[Data entries]
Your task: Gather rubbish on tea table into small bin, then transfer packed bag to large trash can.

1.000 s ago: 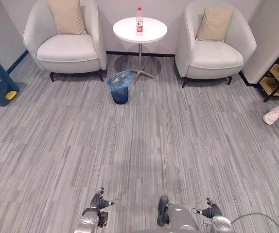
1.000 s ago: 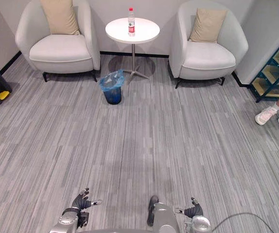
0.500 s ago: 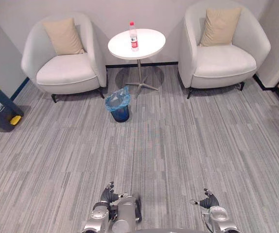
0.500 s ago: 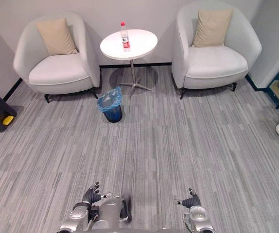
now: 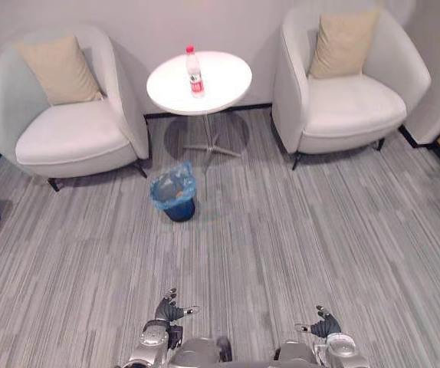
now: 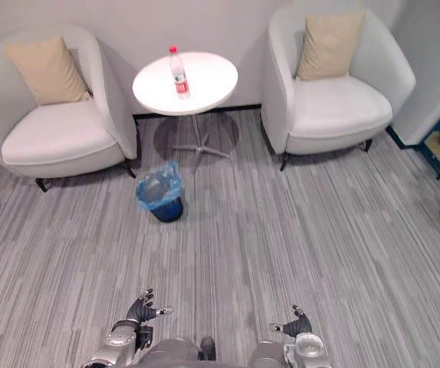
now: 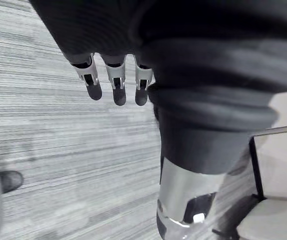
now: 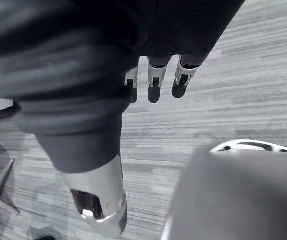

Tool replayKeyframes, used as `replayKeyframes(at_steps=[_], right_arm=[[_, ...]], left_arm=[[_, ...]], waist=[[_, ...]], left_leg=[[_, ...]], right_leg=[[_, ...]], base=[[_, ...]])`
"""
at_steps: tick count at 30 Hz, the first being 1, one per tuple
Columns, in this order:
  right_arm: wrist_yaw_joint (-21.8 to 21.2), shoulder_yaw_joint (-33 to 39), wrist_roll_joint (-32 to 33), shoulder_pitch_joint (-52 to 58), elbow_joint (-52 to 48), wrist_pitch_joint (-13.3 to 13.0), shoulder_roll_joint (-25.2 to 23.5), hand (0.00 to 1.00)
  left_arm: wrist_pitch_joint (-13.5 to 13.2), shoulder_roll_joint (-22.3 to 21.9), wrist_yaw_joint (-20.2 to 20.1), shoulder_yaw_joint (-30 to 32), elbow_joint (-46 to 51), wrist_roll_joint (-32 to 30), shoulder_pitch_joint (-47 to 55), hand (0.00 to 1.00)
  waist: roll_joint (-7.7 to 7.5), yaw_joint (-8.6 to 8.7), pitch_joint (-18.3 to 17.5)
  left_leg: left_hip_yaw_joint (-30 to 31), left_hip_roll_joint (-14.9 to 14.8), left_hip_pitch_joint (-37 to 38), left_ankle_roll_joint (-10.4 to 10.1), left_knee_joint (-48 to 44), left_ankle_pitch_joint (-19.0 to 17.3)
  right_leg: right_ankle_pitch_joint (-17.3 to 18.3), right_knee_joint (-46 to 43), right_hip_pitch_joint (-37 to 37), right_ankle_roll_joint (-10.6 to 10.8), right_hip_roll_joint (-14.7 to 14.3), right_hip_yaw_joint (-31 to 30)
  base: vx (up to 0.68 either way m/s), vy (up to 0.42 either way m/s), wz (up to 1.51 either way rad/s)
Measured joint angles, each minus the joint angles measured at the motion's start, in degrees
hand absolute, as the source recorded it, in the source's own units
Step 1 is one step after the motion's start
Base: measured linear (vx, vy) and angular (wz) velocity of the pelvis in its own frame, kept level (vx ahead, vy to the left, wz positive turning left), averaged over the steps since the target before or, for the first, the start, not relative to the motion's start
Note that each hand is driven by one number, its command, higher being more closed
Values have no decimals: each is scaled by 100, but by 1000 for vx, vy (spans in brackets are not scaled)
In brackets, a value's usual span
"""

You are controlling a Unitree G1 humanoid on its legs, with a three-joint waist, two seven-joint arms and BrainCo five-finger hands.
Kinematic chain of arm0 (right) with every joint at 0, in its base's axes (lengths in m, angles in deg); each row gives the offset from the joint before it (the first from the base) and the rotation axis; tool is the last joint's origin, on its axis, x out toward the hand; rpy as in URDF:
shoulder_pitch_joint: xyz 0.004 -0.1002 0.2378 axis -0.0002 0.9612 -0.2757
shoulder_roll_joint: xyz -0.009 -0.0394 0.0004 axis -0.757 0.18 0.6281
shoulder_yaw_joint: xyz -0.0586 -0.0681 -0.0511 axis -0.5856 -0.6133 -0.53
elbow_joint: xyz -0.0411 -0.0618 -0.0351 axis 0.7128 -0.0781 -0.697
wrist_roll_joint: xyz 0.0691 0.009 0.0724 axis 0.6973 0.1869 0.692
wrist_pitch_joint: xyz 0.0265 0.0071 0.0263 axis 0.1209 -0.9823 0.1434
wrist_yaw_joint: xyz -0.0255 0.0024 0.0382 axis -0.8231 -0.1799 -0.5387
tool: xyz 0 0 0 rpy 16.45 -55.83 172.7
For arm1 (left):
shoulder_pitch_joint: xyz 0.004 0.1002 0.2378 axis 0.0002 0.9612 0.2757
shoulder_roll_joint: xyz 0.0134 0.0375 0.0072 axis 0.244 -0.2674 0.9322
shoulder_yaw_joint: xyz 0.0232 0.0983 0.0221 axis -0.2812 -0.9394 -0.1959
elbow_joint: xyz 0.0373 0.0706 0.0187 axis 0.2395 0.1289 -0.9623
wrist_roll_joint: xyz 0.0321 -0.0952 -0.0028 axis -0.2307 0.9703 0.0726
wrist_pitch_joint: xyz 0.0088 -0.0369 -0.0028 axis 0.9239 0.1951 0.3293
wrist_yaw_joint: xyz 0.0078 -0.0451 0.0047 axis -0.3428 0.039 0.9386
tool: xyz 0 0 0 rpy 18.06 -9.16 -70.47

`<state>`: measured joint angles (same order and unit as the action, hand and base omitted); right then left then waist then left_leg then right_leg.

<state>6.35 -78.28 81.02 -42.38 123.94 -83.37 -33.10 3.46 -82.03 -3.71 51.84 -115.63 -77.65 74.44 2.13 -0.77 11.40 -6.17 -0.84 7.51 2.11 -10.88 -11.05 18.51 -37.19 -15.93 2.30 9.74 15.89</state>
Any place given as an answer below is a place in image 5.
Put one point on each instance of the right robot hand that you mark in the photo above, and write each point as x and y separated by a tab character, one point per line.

EXERCISE DESCRIPTION
In repeating the entries, exclude the pictures and alter nothing else.

EXERCISE OUTPUT
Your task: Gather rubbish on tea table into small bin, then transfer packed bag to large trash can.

1.000 s ago: 
1.000 s ago: 
0.500 s ago: 
0.500 s ago: 
now: 
now: 
now: 
now: 

Tool replayKeyframes, used as `replayKeyframes(at_steps=[_], right_arm=[[_, ...]], left_arm=[[_, ...]], waist=[[_, ...]], left_leg=[[_, ...]], right_leg=[[_, ...]], base=[[_, ...]])`
"""
at_steps: tick count at 30 Hz, the first being 1, one per tuple
Columns, in this order:
  right_arm: wrist_yaw_joint (-21.8 to 21.2), shoulder_yaw_joint (-33 to 39), wrist_roll_joint (-32 to 33), shoulder_pitch_joint (-52 to 58), elbow_joint (-52 to 48), wrist_pitch_joint (-13.3 to 13.0), shoulder_roll_joint (-25.2 to 23.5), hand (0.00 to 1.00)
  left_arm: wrist_pitch_joint (-13.5 to 13.2), shoulder_roll_joint (-22.3 to 21.9), wrist_yaw_joint (-20.2 to 20.1), shoulder_yaw_joint (-30 to 32), elbow_joint (-46 to 51), wrist_roll_joint (-32 to 30), shoulder_pitch_joint (-47 to 55), hand (0.00 to 1.00)
  waist: roll_joint (-7.7 to 7.5), yaw_joint (-8.6 to 8.7), pitch_joint (-18.3 to 17.5)
  left_leg: left_hip_yaw_joint (-30 to 31), left_hip_roll_joint (-14.9 to 14.8), left_hip_pitch_joint (-37 to 38), left_ankle_roll_joint (-10.4 to 10.1), left_knee_joint (-48 to 44), left_ankle_pitch_joint (-19.0 to 17.3)
  right_leg: right_ankle_pitch_joint (-17.3 to 18.3), right_knee_joint (-46 to 43), right_hip_pitch_joint (-37 to 37), right_ankle_roll_joint (-10.6 to 10.8), right_hip_roll_joint (-14.7 to 14.3), right_hip_yaw_joint (-31 to 30)
  base: vx (up to 0.68 either way m/s), vy (up to 0.42 either way m/s), wz (up to 1.51 either way rad/s)
Measured joint angles, each minus the joint angles measured at the motion's start, in degrees
hand absolute, as the source recorded it, in the source's own units
Step 1 is one step after the motion's start
Base: measured linear (vx, vy) and angular (wz) velocity of the pelvis in its own frame, kept level (vx ahead, vy to the left, wz positive turning left), averaged over the steps since the target before or, for the first, the start, not relative to the motion's start
Note that each hand is driven by one number, its command, higher being more closed
Values have no decimals: each is scaled by 100, but by 1000 for vx, vy (spans in brackets are not scaled)
In brackets, a value's usual span
"""

You are controlling a Unitree G1 humanoid on its legs, with a three-joint waist, two seven-joint arms and BrainCo five-finger hands.
Kinematic chain of arm0 (right) with every joint at 0, in its base's axes (lengths in m, angles in deg); each row gives the offset from the joint before it (the first from the base) and the rotation axis; tool is the last joint's origin, on its axis, x out toward the hand; rpy as in URDF:
shoulder_pitch_joint: xyz 0.004 -0.1002 0.2378 axis -0.0002 0.9612 -0.2757
shoulder_roll_joint: xyz -0.009 -0.0394 0.0004 axis -0.757 0.18 0.6281
shoulder_yaw_joint: xyz -0.0586 -0.0681 -0.0511 axis -0.5856 -0.6133 -0.53
elbow_joint: xyz -0.0411 -0.0618 -0.0351 axis 0.7128 -0.0781 -0.697
wrist_roll_joint: xyz 0.0691 0.009 0.0724 axis 0.6973 0.1869 0.692
wrist_pitch_joint: xyz 0.0265 0.0071 0.0263 axis 0.1209 -0.9823 0.1434
wrist_yaw_joint: xyz -0.0255 0.0024 0.0382 axis -0.8231 -0.1799 -0.5387
tool: xyz 0 0 0 rpy 16.45 -55.83 172.7
For arm1 (left):
shoulder_pitch_joint: xyz 0.004 0.1002 0.2378 axis 0.0002 0.9612 0.2757
shoulder_roll_joint: xyz 0.0134 0.0375 0.0072 axis 0.244 -0.2674 0.9322
shoulder_yaw_joint: xyz 0.0232 0.0983 0.0221 axis -0.2812 -0.9394 -0.1959
elbow_joint: xyz 0.0373 0.0706 0.0187 axis 0.2395 0.1289 -0.9623
wrist_roll_joint: xyz 0.0321 -0.0952 -0.0028 axis -0.2307 0.9703 0.0726
wrist_pitch_joint: xyz 0.0088 -0.0369 -0.0028 axis 0.9239 0.1951 0.3293
wrist_yaw_joint: xyz 0.0078 -0.0451 0.0047 axis -0.3428 0.039 0.9386
tool: xyz 0 0 0 rpy 18.06 -9.16 -70.47

`<state>`: measured joint angles (same order and unit as the action, hand and base omitted); right then left then waist then left_leg then right_leg.

<state>6.35 -78.28 81.02 -42.38 123.94 -83.37 -33.10 3.46 -82.03 -3.71 51.84 -115.63 -77.65 74.44 2.13 -0.77 11.40 -6.17 -0.84 7.51 2.11 -10.88 -11.05 18.51 -37.19 -15.93 2.30 9.74 15.89</state>
Any place given as an answer below is a place in image 5.
Put one point on each instance of the right robot hand that you mark in the photo above, and write each point as x and y separated by a tab character, one point per line.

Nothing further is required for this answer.